— Work task —
Would you set down every line of the data below exactly as it reads?

— Provided material —

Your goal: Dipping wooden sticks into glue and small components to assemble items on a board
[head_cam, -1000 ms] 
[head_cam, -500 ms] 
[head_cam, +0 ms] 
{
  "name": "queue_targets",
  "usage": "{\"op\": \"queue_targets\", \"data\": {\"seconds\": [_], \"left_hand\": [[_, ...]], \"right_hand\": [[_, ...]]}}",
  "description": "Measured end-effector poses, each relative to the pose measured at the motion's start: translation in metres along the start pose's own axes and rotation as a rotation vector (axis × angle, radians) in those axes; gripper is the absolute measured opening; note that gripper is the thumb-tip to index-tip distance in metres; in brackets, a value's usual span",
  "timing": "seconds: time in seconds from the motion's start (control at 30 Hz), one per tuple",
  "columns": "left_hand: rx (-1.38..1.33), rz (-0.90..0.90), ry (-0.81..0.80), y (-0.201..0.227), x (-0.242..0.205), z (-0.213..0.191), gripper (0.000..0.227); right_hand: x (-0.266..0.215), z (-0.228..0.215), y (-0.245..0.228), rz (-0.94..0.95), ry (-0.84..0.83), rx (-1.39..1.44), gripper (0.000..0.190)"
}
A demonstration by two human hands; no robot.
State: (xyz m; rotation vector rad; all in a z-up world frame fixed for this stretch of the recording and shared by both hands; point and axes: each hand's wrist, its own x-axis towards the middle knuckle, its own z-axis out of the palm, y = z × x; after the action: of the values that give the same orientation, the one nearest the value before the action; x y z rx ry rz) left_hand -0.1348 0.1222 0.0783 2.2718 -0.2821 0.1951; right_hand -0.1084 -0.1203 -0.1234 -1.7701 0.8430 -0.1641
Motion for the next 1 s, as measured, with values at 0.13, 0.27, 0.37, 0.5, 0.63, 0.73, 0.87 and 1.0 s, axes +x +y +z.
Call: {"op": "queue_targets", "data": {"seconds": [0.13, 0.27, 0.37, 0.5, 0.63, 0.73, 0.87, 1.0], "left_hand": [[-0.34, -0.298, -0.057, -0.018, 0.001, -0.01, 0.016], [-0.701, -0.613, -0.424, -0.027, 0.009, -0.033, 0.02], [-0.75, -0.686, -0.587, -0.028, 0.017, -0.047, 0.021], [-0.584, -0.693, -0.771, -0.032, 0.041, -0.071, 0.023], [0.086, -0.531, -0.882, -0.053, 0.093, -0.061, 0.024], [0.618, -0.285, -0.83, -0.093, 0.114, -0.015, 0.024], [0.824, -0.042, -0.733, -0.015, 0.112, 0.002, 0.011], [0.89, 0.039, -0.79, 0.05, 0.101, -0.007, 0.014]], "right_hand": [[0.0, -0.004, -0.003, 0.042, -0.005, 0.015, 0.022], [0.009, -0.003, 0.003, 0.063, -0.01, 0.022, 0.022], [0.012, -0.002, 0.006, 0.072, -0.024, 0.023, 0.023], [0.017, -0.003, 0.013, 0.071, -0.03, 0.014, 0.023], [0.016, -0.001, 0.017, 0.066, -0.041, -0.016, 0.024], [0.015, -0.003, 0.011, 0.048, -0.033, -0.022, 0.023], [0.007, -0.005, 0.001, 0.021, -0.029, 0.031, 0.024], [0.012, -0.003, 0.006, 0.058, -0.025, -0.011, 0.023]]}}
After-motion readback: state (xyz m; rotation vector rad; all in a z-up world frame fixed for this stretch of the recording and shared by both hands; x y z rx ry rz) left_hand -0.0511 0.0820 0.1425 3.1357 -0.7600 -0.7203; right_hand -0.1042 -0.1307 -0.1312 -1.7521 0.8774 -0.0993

— Solved exercise —
Your goal: Dipping wooden sticks into glue and small components to assemble items on a board
[head_cam, -1000 ms] 
[head_cam, -500 ms] 
[head_cam, +0 ms] 
{
  "name": "queue_targets",
  "usage": "{\"op\": \"queue_targets\", \"data\": {\"seconds\": [_], \"left_hand\": [[_, ...]], \"right_hand\": [[_, ...]]}}",
  "description": "Measured end-effector poses, each relative to the pose measured at the motion's start: translation in metres along the start pose's own axes and rotation as a rotation vector (axis × angle, radians) in those axes; gripper is the absolute measured opening; note that gripper is the thumb-tip to index-tip distance in metres; in brackets, a value's usual span",
  "timing": "seconds: time in seconds from the motion's start (control at 30 Hz), one per tuple",
  "columns": "left_hand: rx (-1.38..1.33), rz (-0.90..0.90), ry (-0.81..0.80), y (-0.201..0.227), x (-0.242..0.205), z (-0.213..0.191), gripper (0.000..0.227); right_hand: x (-0.266..0.215), z (-0.228..0.215), y (-0.245..0.228), rz (-0.94..0.95), ry (-0.84..0.83), rx (-1.39..1.44), gripper (0.000..0.190)"
}
A demonstration by two human hands; no robot.
State: (xyz m; rotation vector rad; all in a z-up world frame fixed for this stretch of the recording and shared by both hands; point and axes: each hand's wrist, its own x-axis towards the middle knuckle, its own z-axis out of the palm, y = z × x; after the action: of the values that give the same orientation, the one nearest the value before the action; x y z rx ry rz) left_hand -0.1348 0.1222 0.0783 2.2718 -0.2821 0.1951; right_hand -0.1084 -0.1203 -0.1234 -1.7701 0.8430 -0.1641
Motion for the next 1 s, as measured, with values at 0.13, 0.27, 0.37, 0.5, 0.63, 0.73, 0.87 and 1.0 s, axes +x +y +z.
Call: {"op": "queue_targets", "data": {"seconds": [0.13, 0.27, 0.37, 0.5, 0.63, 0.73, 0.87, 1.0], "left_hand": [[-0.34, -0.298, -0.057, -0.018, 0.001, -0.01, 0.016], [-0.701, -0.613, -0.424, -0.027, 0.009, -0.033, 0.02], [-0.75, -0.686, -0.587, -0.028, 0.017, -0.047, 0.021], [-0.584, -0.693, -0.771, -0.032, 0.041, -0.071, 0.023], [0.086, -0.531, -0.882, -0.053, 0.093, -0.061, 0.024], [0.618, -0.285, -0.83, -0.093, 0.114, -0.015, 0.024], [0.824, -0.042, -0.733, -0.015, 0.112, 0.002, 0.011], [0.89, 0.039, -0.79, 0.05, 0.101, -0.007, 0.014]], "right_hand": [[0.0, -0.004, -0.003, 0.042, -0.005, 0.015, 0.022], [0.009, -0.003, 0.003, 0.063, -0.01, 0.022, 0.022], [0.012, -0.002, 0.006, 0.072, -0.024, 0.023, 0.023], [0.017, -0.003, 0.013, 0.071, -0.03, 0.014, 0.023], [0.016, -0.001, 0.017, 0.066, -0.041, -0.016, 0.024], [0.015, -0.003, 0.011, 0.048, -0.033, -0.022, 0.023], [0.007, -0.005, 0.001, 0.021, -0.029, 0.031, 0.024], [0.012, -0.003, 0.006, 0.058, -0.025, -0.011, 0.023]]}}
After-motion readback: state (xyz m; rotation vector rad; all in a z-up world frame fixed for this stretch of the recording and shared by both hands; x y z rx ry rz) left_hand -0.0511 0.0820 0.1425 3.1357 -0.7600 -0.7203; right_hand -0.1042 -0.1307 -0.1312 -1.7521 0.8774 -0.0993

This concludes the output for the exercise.